Using the material below, tally each line with the string "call" and report only the total.

- [INFORMATION PROVIDED]:
####################
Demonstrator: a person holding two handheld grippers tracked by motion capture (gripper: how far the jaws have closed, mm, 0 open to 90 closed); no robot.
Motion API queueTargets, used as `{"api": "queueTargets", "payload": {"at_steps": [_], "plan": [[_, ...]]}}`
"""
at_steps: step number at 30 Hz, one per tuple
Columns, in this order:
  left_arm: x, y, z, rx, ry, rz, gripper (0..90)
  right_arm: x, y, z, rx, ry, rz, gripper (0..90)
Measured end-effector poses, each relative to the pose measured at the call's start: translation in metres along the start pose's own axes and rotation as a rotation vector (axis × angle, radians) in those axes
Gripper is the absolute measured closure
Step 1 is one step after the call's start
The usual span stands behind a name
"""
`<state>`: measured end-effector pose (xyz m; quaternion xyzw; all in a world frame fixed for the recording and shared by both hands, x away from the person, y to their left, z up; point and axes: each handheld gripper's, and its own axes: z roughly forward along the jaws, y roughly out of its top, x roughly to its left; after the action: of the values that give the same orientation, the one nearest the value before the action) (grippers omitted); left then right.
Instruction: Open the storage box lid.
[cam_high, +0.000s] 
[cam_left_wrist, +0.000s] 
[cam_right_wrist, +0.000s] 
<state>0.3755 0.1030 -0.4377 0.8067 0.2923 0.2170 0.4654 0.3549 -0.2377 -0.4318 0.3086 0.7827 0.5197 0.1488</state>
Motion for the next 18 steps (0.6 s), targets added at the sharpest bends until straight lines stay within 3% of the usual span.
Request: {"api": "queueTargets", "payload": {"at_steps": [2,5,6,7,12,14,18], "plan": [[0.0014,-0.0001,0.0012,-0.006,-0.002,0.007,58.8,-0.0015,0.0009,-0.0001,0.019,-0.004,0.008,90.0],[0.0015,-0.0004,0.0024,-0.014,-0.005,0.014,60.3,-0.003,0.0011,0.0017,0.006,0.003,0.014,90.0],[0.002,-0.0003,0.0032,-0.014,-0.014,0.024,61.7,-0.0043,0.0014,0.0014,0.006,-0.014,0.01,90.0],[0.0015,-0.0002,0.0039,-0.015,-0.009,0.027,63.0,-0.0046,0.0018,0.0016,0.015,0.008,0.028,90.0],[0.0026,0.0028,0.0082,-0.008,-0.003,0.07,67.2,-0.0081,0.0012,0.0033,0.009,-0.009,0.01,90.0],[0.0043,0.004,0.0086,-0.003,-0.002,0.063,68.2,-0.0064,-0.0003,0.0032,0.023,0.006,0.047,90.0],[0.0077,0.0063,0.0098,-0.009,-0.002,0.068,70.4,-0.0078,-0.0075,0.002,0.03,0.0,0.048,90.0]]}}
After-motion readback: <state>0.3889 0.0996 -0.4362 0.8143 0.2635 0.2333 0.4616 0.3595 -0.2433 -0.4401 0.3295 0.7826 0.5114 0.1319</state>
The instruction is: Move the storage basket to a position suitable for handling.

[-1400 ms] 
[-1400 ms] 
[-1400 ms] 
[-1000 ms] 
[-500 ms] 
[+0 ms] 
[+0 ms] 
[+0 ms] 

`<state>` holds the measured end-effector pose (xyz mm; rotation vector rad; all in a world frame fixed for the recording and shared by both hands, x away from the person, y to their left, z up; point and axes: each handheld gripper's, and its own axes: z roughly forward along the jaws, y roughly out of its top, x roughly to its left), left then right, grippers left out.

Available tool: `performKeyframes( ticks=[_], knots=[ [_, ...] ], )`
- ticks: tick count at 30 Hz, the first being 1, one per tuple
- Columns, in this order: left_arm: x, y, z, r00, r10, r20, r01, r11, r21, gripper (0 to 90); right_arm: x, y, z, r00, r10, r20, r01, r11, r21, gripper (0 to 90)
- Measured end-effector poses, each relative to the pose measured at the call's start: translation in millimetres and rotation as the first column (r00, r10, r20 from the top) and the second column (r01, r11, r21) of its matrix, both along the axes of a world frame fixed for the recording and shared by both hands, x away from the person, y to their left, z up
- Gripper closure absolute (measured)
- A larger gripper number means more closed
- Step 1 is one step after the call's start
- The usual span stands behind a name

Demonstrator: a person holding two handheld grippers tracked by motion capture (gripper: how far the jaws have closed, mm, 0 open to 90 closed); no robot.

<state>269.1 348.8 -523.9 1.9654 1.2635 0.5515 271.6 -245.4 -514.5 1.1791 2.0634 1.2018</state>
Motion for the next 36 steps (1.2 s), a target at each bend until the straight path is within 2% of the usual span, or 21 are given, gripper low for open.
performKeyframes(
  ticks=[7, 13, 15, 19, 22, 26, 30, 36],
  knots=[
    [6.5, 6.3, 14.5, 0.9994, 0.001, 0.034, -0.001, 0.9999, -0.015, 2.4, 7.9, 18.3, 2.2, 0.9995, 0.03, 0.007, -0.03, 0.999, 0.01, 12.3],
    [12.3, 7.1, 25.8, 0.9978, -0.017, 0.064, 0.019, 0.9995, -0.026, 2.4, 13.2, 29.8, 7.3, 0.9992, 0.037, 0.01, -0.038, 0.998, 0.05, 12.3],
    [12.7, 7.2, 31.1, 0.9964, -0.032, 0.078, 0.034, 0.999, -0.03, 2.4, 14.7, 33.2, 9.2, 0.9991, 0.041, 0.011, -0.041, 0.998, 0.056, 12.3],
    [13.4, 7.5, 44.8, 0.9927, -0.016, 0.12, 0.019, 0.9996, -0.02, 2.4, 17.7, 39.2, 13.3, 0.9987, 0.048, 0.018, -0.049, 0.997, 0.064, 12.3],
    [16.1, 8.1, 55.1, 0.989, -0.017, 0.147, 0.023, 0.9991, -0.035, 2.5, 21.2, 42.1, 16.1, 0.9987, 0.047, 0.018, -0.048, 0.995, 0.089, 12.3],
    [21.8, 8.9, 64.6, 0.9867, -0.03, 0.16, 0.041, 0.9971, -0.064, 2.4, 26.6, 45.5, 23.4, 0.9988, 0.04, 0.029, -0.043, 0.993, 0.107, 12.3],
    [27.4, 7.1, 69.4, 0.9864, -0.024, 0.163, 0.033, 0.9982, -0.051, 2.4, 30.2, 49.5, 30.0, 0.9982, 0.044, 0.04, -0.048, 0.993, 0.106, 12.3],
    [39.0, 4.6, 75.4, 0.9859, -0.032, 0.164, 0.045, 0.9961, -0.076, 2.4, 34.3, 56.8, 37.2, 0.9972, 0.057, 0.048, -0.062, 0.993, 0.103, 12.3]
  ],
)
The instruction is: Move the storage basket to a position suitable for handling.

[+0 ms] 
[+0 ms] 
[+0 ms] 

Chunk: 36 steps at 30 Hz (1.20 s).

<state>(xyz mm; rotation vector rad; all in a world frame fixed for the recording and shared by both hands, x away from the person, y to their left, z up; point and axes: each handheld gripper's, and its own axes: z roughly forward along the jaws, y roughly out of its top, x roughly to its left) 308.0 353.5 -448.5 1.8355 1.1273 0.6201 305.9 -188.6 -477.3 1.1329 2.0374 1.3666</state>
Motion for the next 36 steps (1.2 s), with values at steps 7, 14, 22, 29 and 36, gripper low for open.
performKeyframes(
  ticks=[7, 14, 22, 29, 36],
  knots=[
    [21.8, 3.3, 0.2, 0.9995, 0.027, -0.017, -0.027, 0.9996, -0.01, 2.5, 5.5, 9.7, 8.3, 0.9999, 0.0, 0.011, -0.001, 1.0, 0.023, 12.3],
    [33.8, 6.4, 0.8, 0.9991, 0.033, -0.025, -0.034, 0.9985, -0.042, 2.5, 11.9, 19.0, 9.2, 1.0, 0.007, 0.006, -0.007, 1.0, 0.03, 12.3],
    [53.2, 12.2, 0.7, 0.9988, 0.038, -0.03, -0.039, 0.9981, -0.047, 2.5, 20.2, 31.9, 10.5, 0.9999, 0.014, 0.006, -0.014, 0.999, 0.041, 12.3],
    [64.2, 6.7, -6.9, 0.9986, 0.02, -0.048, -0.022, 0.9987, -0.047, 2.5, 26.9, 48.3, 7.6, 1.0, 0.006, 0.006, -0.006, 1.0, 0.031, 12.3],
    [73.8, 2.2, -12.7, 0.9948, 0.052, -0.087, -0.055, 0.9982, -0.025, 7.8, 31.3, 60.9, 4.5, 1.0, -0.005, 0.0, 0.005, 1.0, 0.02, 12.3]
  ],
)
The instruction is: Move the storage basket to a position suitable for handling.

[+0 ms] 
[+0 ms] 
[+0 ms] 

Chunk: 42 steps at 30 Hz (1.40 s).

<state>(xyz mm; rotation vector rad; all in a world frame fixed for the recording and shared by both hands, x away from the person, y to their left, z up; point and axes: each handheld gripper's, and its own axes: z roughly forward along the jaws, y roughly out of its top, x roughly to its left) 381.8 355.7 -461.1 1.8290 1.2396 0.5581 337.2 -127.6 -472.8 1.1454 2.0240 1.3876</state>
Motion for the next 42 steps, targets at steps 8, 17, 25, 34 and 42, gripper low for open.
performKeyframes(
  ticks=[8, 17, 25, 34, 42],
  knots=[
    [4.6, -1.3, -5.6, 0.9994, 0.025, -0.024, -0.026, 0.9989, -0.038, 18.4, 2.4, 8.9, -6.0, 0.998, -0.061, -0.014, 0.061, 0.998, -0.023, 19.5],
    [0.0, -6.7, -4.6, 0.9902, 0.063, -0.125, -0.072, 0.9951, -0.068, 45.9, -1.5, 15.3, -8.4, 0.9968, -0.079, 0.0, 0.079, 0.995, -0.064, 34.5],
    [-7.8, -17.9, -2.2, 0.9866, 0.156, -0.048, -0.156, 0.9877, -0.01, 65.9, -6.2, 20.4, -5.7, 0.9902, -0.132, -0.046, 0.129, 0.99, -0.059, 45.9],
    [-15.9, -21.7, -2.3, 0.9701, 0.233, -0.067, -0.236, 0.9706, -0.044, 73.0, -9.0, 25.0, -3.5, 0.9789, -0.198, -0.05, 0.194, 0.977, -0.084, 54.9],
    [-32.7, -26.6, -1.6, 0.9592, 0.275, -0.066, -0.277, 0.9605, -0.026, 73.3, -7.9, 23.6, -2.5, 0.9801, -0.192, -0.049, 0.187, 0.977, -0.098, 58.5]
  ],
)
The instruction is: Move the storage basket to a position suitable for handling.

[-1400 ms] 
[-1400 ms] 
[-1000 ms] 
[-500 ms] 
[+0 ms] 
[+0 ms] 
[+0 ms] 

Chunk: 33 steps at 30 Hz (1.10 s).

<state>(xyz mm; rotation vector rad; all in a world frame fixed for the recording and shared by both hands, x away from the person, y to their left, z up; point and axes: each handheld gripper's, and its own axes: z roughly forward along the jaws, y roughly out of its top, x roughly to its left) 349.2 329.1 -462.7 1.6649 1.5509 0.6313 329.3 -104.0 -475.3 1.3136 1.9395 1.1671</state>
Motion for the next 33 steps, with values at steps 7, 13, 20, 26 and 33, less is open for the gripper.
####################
- [EXERCISE RESULT]: 4